The massive Jurassic fleas were many times bigger than modern day fleas. While the ancient fleas measured nearly an inch long, modern day fleas are typically 2-3 millimeters, according to How It Works Magazine.
Modern day fleas have a variety of hosts from which to choose. Cat, dog and human fleas prefer the blood of their respective hosts, although these types of fleas can also be found sucking the blood of other mammals. The massive Jurassic flea had a much larger host, but the physical makeup of its mouthparts gave it the perfect set of tools for dining on the blood of dinosaurs.

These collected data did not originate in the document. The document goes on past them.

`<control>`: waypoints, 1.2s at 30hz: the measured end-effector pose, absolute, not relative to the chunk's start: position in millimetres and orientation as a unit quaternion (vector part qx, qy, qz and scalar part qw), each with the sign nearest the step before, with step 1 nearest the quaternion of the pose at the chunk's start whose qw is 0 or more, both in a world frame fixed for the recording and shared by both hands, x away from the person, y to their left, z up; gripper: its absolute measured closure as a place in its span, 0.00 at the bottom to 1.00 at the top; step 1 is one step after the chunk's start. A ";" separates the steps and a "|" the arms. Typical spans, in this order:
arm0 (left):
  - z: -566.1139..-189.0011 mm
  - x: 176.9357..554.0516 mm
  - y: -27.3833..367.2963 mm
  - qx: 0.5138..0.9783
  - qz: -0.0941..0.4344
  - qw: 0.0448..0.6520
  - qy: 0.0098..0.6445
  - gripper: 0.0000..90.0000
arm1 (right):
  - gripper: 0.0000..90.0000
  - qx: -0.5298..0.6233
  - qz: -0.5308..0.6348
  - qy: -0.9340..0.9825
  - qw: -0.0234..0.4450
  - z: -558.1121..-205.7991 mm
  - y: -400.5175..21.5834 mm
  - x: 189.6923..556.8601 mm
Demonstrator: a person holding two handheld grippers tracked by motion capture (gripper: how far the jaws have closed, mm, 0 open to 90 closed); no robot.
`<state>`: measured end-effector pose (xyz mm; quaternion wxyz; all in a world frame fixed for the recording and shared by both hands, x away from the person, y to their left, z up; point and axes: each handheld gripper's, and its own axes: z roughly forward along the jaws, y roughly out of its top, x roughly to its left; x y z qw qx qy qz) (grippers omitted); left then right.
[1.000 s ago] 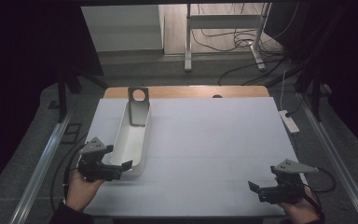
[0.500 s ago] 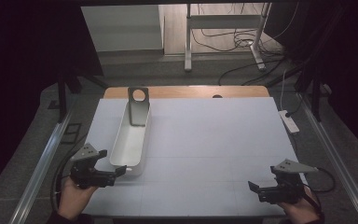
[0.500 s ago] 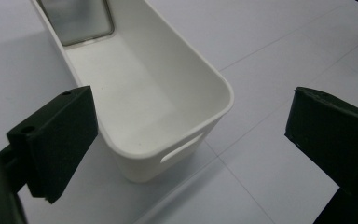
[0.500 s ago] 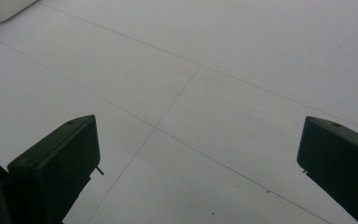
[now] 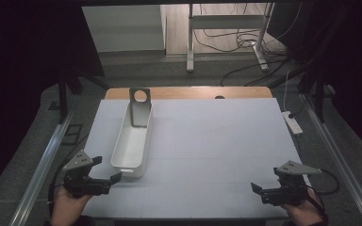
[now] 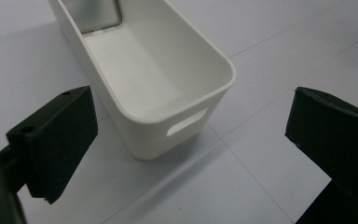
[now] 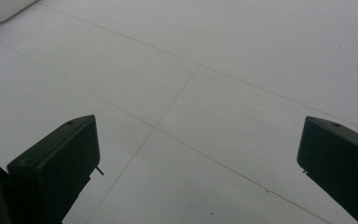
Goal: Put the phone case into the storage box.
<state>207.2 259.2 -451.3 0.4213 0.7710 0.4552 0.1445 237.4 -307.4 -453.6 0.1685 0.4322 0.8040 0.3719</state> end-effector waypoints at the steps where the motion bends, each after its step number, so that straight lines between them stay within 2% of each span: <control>1: -451.6 206.0 260.3 0.771 0.145 0.421 0.455 0.03 | 0.00 0.432 0.371 0.804 0.169 -453.4 -307.6 237.4; 36: -465.2 174.9 281.4 0.761 0.151 0.422 0.469 0.02 | 0.00 0.433 0.371 0.803 0.172 -453.4 -307.4 237.0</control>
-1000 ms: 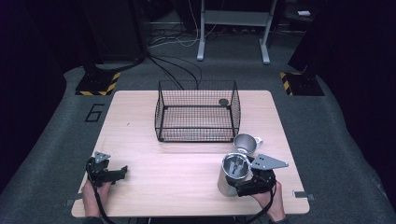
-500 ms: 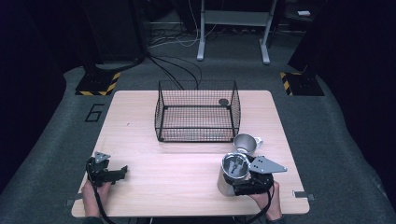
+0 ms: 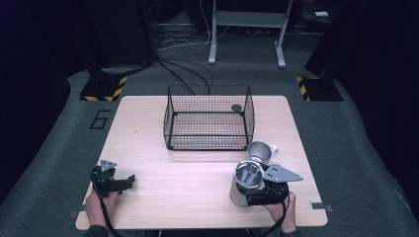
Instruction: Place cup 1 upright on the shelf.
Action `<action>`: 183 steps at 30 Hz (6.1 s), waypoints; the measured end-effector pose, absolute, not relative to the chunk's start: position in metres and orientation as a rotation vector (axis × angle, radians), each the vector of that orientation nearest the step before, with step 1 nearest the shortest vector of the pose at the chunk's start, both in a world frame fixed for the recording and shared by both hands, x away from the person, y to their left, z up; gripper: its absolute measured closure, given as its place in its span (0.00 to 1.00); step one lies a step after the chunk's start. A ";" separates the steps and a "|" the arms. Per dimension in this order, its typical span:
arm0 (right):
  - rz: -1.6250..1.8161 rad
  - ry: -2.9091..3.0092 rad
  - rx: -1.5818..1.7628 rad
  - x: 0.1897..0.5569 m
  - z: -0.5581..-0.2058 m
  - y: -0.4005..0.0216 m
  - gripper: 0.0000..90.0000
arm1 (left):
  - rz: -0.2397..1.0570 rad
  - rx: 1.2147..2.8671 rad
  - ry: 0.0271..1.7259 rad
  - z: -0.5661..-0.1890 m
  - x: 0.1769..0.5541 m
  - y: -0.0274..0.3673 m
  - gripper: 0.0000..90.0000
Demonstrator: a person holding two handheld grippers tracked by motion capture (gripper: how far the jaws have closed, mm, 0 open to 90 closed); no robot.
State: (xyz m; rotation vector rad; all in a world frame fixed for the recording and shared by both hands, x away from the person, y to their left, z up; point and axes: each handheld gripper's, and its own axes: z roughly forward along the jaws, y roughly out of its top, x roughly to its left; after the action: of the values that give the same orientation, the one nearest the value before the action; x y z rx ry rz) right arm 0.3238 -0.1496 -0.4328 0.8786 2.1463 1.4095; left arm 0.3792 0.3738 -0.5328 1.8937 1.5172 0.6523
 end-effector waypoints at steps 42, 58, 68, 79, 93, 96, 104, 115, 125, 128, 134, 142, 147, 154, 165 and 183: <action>1.412 2.115 0.899 0.347 -0.396 -0.143 0.04 | 0.641 1.909 1.493 -0.532 0.384 0.372 0.00; 1.437 2.123 0.864 0.366 -0.382 -0.128 0.04 | 0.646 1.909 1.491 -0.533 0.384 0.371 0.00; 1.461 2.141 0.846 0.384 -0.372 -0.116 0.04 | 0.638 1.919 1.493 -0.532 0.384 0.372 0.00; 1.482 2.151 0.830 0.397 -0.363 -0.105 0.04 | 0.636 1.917 1.494 -0.532 0.384 0.371 0.00; 1.493 2.155 0.807 0.411 -0.349 -0.093 0.04 | 0.649 1.906 1.491 -0.533 0.384 0.371 0.00; 1.508 2.150 0.809 0.414 -0.345 -0.093 0.04 | 0.643 1.914 1.492 -0.532 0.384 0.371 0.01; 1.514 2.149 0.811 0.423 -0.333 -0.088 0.04 | 0.648 1.906 1.489 -0.533 0.384 0.371 0.00; 1.530 2.139 0.802 0.435 -0.325 -0.083 0.04 | 0.649 1.910 1.487 -0.533 0.384 0.371 0.01; 1.542 2.122 0.798 0.444 -0.312 -0.078 0.04 | 0.647 1.910 1.486 -0.533 0.385 0.371 0.00; 1.536 2.126 0.790 0.448 -0.310 -0.076 0.04 | 0.647 1.909 1.486 -0.533 0.385 0.371 0.00; 1.551 2.116 0.803 0.453 -0.304 -0.071 0.04 | 0.646 1.909 1.486 -0.533 0.385 0.371 0.00; 1.544 2.112 0.795 0.463 -0.301 -0.067 0.04 | 0.646 1.909 1.486 -0.533 0.385 0.371 0.00; 1.542 2.101 0.801 0.470 -0.299 -0.066 0.04 | 0.645 1.910 1.485 -0.533 0.385 0.371 0.00; 1.539 2.086 0.810 0.478 -0.295 -0.063 0.04 | 0.646 1.908 1.486 -0.533 0.385 0.371 0.00; 1.524 2.083 0.811 0.491 -0.294 -0.055 0.04 | 0.646 1.909 1.486 -0.533 0.385 0.371 0.00; 1.506 2.095 0.808 0.513 -0.296 -0.035 0.04 | 0.652 1.905 1.485 -0.533 0.385 0.371 0.00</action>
State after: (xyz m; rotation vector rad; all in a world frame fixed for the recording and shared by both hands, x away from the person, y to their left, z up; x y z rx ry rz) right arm 0.5125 -0.0351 -0.2957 0.8078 2.0952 1.5064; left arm 0.3848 0.3707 -0.5331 1.9054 1.4845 0.6516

The team of researchers, led by Andre Nel, from the Museum of Natural History in Paris, discovered fossils of the massive fleas from the Middle Jurassic and Early Cretaceous periods in Daohugou, northeast China.
By carefully studying the physical features of the massive Jurassic fleas, researchers were able to determine that their primary meal was dinosaur blood. The physical features of modern day fleas are better designed for feeding on the blood of birds and mammals.
“The mouthparts are certainly overkill for piercing the hides of early mammals and birds,” Mr. Engel told Nature, according to The Register. “It really appears as though they were specialised for working their way into some heavy hides, such as those on dinosaurs,” he added.
“They exhibit many defining features of fleas but retain primitive traits such as non-jumping hindlegs,” the study’s authors wrote in “Diverse transitional giant fleas from the Mesozoic era of China,” which was accepted by Nature on January 6th.